What to work on =
Give back all the data exactly, line by line.
+ + + + +
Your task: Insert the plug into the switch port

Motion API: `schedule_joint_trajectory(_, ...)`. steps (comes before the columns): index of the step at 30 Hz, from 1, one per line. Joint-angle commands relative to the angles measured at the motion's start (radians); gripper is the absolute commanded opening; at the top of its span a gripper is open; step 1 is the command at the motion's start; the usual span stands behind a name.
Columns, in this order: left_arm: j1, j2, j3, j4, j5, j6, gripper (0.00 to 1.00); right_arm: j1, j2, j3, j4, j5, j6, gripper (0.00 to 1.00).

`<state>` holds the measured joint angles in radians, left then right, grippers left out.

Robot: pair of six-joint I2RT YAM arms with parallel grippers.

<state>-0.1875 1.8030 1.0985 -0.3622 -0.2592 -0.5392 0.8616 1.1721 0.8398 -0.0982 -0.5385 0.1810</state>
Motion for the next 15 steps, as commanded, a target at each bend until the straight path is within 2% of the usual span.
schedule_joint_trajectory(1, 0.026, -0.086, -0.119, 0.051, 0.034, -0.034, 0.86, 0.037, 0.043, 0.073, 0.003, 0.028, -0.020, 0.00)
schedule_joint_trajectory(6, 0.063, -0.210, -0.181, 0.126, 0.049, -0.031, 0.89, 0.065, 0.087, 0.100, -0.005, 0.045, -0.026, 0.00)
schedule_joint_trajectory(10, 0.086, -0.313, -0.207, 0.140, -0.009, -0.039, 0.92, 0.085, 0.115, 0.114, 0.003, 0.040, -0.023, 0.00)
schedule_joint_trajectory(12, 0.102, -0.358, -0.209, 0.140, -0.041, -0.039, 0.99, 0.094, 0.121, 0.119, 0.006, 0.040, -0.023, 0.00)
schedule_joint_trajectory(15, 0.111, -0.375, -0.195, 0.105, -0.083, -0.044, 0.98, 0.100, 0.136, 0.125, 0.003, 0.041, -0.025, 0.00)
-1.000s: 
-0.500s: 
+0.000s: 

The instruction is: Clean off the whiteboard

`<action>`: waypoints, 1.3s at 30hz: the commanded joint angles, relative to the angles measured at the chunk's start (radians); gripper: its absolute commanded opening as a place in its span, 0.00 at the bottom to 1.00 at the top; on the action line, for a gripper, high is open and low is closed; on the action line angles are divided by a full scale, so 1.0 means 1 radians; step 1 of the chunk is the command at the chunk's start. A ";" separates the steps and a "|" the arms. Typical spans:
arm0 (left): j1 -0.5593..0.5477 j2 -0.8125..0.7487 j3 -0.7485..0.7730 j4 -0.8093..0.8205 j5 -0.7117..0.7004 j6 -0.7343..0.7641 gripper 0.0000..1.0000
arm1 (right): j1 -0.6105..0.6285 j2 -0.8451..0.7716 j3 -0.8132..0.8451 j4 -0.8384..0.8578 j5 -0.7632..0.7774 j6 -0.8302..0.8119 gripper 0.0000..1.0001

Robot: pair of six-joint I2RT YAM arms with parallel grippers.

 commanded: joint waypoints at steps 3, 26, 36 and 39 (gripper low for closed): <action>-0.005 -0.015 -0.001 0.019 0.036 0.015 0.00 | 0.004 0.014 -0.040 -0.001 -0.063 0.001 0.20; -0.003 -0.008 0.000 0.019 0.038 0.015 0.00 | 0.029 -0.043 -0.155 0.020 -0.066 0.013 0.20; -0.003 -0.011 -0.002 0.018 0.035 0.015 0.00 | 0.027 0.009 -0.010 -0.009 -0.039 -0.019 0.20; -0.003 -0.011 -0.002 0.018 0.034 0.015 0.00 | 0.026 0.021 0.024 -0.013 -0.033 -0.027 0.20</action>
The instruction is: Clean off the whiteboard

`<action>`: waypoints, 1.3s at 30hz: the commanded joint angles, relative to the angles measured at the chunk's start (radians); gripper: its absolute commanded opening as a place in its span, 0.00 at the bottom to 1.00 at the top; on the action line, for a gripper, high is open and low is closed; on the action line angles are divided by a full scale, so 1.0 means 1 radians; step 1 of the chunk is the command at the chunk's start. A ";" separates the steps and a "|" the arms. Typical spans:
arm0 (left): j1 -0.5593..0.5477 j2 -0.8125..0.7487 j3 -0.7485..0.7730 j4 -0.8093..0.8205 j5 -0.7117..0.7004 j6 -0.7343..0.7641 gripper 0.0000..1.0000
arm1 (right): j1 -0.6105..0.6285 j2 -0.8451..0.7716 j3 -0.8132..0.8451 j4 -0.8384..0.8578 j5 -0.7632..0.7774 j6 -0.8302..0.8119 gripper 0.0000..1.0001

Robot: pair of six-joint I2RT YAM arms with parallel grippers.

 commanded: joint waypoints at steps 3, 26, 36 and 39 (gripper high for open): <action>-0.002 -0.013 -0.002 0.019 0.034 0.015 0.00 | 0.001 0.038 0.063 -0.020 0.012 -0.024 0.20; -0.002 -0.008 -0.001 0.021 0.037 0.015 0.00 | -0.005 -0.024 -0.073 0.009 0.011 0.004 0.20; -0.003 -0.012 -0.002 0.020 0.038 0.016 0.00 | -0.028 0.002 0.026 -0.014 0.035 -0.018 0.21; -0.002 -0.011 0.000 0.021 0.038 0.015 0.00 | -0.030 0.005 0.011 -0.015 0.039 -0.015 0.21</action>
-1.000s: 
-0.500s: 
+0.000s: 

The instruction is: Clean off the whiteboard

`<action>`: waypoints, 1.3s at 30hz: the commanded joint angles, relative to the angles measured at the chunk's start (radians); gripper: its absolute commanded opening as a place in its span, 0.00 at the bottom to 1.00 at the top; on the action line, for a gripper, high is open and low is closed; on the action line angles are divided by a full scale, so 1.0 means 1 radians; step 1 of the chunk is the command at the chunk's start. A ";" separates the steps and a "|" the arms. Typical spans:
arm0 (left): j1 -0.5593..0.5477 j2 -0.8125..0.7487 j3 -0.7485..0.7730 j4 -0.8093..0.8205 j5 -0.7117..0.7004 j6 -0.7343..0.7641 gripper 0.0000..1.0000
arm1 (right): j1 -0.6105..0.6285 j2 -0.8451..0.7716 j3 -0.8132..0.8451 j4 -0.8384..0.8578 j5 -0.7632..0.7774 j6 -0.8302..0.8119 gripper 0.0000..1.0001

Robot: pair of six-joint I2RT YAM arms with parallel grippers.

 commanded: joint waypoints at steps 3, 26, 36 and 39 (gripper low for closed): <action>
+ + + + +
Your solution =
Your task: Insert the plug into the switch port

Motion API: `schedule_joint_trajectory(_, ...)`. steps (comes before the columns): index of the step at 30 Hz, from 1, one per line. Joint-angle commands relative to the angles measured at the motion's start (radians); gripper is the absolute commanded opening; at the top of its span a gripper is open; step 1 is the command at the motion's start; the usual span stands behind a name.
Columns, in this order: left_arm: j1, j2, j3, j4, j5, j6, gripper (0.00 to 1.00); right_arm: j1, j2, j3, j4, j5, j6, gripper (0.00 to 1.00).

`<state>` holds the measured joint angles in radians, left then right, grippers left out.

Robot: pair of six-joint I2RT YAM arms with parallel grippers.

<state>-0.1875 1.8030 1.0985 -0.3622 -0.2592 -0.5392 0.8616 1.1721 0.8398 -0.0982 -0.5385 0.1810</state>
Motion for the next 15 steps, as commanded, a target at each bend until the straight path is within 2% of the usual span.
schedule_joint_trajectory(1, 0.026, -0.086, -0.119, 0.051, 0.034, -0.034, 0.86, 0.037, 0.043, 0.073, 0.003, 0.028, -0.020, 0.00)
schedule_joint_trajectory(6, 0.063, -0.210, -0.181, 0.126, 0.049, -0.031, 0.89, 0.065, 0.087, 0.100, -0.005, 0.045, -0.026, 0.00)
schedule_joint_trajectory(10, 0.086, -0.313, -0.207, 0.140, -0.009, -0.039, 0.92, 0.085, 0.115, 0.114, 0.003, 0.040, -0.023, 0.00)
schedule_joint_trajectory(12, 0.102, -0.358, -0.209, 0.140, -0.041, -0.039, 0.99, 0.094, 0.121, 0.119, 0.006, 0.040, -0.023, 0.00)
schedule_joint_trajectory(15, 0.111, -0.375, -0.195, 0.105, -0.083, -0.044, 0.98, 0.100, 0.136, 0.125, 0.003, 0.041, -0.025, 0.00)
-1.000s: 
-0.500s: 
+0.000s: 

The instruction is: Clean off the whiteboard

`<action>`: waypoints, 1.3s at 30hz: the commanded joint angles, relative to the angles measured at the chunk's start (radians); gripper: its absolute commanded opening as a place in its span, 0.00 at the bottom to 1.00 at the top; on the action line, for a gripper, high is open and low is closed; on the action line angles are divided by a full scale, so 1.0 means 1 radians; step 1 of the chunk is the command at the chunk's start. A ";" separates the steps and a "|" the arms. Typical spans:
arm0 (left): j1 -0.5593..0.5477 j2 -0.8125..0.7487 j3 -0.7485..0.7730 j4 -0.8093..0.8205 j5 -0.7117..0.7004 j6 -0.7343..0.7641 gripper 0.0000..1.0000
arm1 (right): j1 -0.6105..0.6285 j2 -0.8451..0.7716 j3 -0.8132..0.8451 j4 -0.8384..0.8578 j5 -0.7632..0.7774 j6 -0.8302..0.8119 gripper 0.0000..1.0001

Robot: pair of six-joint I2RT YAM arms with parallel grippers.

 commanded: joint waypoints at steps 3, 26, 36 and 39 (gripper low for closed): <action>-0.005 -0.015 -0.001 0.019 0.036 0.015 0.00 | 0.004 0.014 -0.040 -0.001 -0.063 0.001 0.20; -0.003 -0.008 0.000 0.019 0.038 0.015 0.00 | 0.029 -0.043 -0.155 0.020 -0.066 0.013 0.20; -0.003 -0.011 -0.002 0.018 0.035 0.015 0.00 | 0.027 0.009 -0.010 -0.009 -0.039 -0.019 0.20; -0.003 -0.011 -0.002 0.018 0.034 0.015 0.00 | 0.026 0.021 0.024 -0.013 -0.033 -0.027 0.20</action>
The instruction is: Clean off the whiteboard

`<action>`: waypoints, 1.3s at 30hz: the commanded joint angles, relative to the angles measured at the chunk's start (radians); gripper: its absolute commanded opening as a place in its span, 0.00 at the bottom to 1.00 at the top; on the action line, for a gripper, high is open and low is closed; on the action line angles are divided by a full scale, so 1.0 means 1 radians; step 1 of the chunk is the command at the chunk's start. A ";" separates the steps and a "|" the arms. Typical spans:
arm0 (left): j1 -0.5593..0.5477 j2 -0.8125..0.7487 j3 -0.7485..0.7730 j4 -0.8093..0.8205 j5 -0.7117..0.7004 j6 -0.7343..0.7641 gripper 0.0000..1.0000
arm1 (right): j1 -0.6105..0.6285 j2 -0.8451..0.7716 j3 -0.8132..0.8451 j4 -0.8384..0.8578 j5 -0.7632..0.7774 j6 -0.8302..0.8119 gripper 0.0000..1.0001

Robot: pair of six-joint I2RT YAM arms with parallel grippers.

 commanded: joint waypoints at steps 3, 26, 36 and 39 (gripper high for open): <action>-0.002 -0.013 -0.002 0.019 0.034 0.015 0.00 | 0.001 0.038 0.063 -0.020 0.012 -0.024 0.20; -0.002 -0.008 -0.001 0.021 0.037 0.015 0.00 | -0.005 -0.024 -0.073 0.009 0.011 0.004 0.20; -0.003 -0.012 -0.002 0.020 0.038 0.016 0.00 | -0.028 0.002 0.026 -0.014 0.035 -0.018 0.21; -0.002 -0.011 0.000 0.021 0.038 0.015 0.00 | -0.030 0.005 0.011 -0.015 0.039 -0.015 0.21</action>
-1.000s: 
-0.500s: 
+0.000s: 

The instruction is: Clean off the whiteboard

`<action>`: waypoints, 1.3s at 30hz: the commanded joint angles, relative to the angles measured at the chunk's start (radians); gripper: its absolute commanded opening as a place in its span, 0.00 at the bottom to 1.00 at the top; on the action line, for a gripper, high is open and low is closed; on the action line angles are divided by a full scale, so 1.0 means 1 radians; step 1 of the chunk is the command at the chunk's start. A ";" separates the steps and a "|" the arms. Typical spans:
arm0 (left): j1 -0.5593..0.5477 j2 -0.8125..0.7487 j3 -0.7485..0.7730 j4 -0.8093..0.8205 j5 -0.7117..0.7004 j6 -0.7343..0.7641 gripper 0.0000..1.0000
arm1 (right): j1 -0.6105..0.6285 j2 -0.8451..0.7716 j3 -0.8132..0.8451 j4 -0.8384..0.8578 j5 -0.7632..0.7774 j6 -0.8302..0.8119 gripper 0.0000..1.0001

Robot: pair of six-joint I2RT YAM arms with parallel grippers.

 commanded: joint waypoints at steps 3, 26, 36 and 39 (gripper low for closed): <action>

There is nothing further to this exercise.